• What this task involves: Output only the lines of the entries that follow, starting at the one with "<point>95,290</point>" and running down to the one with "<point>354,239</point>", both included and unchanged.

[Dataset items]

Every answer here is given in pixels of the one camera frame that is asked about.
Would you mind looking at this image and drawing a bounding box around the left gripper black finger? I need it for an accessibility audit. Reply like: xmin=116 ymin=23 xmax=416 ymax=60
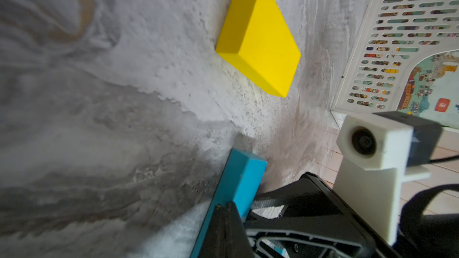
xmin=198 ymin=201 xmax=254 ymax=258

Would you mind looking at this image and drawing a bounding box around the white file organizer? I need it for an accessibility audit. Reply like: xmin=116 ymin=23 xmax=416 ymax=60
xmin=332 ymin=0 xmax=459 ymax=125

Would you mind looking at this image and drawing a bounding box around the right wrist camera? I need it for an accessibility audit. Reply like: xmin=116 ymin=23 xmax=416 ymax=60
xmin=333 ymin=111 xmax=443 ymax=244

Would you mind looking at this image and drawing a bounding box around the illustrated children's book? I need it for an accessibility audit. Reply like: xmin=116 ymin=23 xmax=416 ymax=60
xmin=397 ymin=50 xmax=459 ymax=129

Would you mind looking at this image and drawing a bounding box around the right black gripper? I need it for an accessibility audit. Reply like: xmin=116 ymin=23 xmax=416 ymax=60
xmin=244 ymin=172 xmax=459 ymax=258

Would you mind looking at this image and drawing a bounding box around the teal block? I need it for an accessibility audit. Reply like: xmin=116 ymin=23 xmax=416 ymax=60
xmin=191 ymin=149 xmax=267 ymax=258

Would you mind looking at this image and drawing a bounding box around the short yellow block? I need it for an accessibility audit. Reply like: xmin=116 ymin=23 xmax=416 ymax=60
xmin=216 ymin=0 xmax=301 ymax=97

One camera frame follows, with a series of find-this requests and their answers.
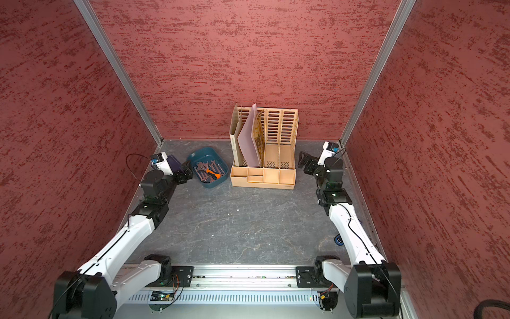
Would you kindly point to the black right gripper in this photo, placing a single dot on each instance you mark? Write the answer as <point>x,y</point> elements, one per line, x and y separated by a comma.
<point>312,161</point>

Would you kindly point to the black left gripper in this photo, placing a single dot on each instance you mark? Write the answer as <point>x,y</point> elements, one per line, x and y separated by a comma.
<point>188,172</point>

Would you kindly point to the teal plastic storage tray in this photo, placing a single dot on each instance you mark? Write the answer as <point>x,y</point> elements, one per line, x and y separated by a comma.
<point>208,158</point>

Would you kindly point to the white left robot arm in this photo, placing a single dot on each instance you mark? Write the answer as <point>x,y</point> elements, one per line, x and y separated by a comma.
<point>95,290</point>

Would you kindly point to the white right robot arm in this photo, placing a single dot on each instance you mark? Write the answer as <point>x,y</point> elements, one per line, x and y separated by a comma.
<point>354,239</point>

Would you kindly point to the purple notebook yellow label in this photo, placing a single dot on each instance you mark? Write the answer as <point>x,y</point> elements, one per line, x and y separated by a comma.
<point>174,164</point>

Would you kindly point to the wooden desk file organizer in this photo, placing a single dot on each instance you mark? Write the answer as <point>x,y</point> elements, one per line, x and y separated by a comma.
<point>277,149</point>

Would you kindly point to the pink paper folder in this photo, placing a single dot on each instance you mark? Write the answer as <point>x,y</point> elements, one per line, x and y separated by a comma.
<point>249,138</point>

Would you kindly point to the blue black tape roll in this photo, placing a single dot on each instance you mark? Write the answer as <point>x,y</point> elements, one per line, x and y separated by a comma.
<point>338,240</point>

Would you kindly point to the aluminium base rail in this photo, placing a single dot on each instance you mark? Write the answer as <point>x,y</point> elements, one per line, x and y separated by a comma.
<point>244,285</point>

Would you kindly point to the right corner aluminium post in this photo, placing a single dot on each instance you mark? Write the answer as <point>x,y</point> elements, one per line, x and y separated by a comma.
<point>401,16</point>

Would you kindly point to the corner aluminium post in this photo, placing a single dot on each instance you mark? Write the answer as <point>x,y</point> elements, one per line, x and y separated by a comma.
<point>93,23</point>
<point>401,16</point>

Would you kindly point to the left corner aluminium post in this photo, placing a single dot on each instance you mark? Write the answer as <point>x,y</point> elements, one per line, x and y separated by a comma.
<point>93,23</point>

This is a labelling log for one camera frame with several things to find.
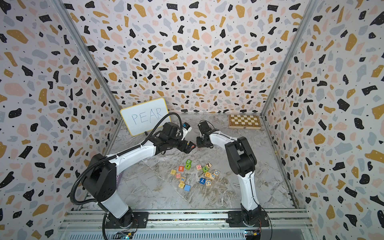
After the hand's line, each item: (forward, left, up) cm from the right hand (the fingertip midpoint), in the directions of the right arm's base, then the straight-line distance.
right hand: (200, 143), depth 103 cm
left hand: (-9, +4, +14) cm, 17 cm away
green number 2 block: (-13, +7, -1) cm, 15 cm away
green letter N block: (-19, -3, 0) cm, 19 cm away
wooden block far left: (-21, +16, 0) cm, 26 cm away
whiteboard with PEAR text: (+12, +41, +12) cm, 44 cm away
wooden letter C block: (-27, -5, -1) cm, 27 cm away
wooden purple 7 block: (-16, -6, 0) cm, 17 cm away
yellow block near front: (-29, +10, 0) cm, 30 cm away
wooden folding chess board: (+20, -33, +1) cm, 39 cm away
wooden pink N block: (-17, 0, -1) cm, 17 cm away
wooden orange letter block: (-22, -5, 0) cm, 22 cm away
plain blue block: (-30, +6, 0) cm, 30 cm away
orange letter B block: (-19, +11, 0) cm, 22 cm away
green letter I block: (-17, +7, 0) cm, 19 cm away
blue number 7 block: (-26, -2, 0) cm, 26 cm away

• Solved problem:
<point>95,290</point>

Would you kindly point to the white right robot arm in this photo, placing a single dot on each instance you mark? Write the answer as <point>x,y</point> elements, one per line, x and y separated by a comma.
<point>354,239</point>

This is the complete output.